- Fishing Creek Location within the State of Maryland
- Coordinates: 38°19′20″N 76°13′28″W﻿ / ﻿38.32222°N 76.22444°W
- Country: United States
- State: Maryland
- County: Dorchester

Area
- • Total: 1.37 sq mi (3.56 km^{2})
- • Land: 1.05 sq mi (2.73 km^{2})
- • Water: 0.32 sq mi (0.83 km^{2})
- Elevation: 0 ft (0 m)

Population (2020)
- • Total: 173
- • Density: 163.8/sq mi (63.26/km^{2})
- Time zone: UTC-5 (Eastern (EST))
- • Summer (DST): UTC-4 (EDT)
- ZIP code: 21634
- Area codes: 410, 443, and 667
- GNIS feature ID: 596534

= Fishing Creek, Maryland =

Unincorporated community in Maryland, United States

Fishing Creek is an unincorporated community and census-designated place (CDP) in Dorchester County, Maryland, United States, on Upper Hoopers Island. As of the 2010 census, the population of Fishing Creek was 163.
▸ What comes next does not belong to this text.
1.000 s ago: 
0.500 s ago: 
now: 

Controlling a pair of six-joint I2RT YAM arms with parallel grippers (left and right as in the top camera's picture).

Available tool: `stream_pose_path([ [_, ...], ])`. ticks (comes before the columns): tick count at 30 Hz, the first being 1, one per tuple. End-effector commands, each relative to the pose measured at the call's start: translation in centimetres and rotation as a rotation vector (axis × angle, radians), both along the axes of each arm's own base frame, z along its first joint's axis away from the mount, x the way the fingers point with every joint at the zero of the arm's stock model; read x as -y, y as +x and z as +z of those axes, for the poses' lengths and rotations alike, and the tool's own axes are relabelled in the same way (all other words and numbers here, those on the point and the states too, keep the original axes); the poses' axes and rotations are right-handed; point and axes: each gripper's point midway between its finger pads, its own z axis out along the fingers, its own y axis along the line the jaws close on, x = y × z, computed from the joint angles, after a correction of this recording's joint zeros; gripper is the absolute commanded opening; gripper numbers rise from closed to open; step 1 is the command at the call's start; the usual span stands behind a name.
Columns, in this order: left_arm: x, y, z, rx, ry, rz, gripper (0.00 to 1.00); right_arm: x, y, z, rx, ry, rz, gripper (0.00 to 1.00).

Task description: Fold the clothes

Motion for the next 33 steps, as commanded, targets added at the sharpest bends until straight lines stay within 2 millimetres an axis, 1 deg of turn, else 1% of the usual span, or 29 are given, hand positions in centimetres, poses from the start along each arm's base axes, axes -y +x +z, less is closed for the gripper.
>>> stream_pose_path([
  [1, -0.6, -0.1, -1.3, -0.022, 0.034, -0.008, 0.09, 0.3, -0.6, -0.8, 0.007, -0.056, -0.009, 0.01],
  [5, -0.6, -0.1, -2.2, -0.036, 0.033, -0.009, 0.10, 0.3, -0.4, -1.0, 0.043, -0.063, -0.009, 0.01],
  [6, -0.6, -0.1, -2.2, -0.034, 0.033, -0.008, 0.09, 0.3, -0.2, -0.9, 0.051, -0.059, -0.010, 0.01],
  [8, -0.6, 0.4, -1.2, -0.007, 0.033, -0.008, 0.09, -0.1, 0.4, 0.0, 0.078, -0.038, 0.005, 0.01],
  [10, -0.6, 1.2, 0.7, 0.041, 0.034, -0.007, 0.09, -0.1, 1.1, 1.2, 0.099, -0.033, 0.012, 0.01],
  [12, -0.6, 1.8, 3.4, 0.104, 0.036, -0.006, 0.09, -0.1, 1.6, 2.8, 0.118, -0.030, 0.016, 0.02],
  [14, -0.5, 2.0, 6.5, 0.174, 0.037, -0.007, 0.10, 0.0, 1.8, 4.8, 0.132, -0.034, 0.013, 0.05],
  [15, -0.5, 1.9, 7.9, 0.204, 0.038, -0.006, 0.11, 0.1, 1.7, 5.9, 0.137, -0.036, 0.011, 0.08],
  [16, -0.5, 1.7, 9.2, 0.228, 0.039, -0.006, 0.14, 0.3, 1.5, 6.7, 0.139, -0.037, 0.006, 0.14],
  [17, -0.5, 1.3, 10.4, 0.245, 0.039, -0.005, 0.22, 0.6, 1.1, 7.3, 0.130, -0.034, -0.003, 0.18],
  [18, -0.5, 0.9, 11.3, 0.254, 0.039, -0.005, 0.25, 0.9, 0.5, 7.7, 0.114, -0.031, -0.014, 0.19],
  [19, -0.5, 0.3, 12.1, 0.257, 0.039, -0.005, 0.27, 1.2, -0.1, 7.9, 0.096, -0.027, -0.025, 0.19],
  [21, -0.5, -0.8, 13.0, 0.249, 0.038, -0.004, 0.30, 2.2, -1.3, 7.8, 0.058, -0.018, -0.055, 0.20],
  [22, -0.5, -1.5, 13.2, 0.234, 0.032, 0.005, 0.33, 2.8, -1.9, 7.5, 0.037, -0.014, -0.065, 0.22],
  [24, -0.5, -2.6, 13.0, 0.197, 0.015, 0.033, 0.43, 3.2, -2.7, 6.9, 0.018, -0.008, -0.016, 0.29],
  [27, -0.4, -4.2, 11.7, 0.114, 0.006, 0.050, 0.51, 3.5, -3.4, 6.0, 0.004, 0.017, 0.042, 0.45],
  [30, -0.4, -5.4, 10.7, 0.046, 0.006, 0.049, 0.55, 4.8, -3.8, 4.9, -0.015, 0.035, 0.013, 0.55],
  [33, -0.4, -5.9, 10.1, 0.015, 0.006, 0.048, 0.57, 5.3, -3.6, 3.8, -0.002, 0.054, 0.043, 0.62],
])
It is in area code 410 and ZIP code 21634.

==Demographics==

Historical population
| Census | Pop. | Note | %± |
| 2010 | 163 |  | — |
| 2020 | 173 |  | 6.1% |
U.S. Decennial Census

==Description==
Located on a narrow island served primarily by Hoopers Island Road, Fishing Creek has a restaurant (Old Salty's), a post office, and a general store (Hoopers Island General Store), as well as crabbing businesses which rely on seasonal workers. Local legend posits a number of ghosts in the Fishing Creek area. The village is on the upper island of the three-island chain known as Hoopers Island, about 15 mi south of the Blackwater National Wildlife Refuge and 24 mi south of Cambridge. Hoopersville, on Middle Hooper Island, is 6 mi to the south.

==In the media==
Fishing Creek resident Louie "Rufus" Frase, 43 at the time, was a contestant on the summer 2007 CBS reality television series Pirate Master.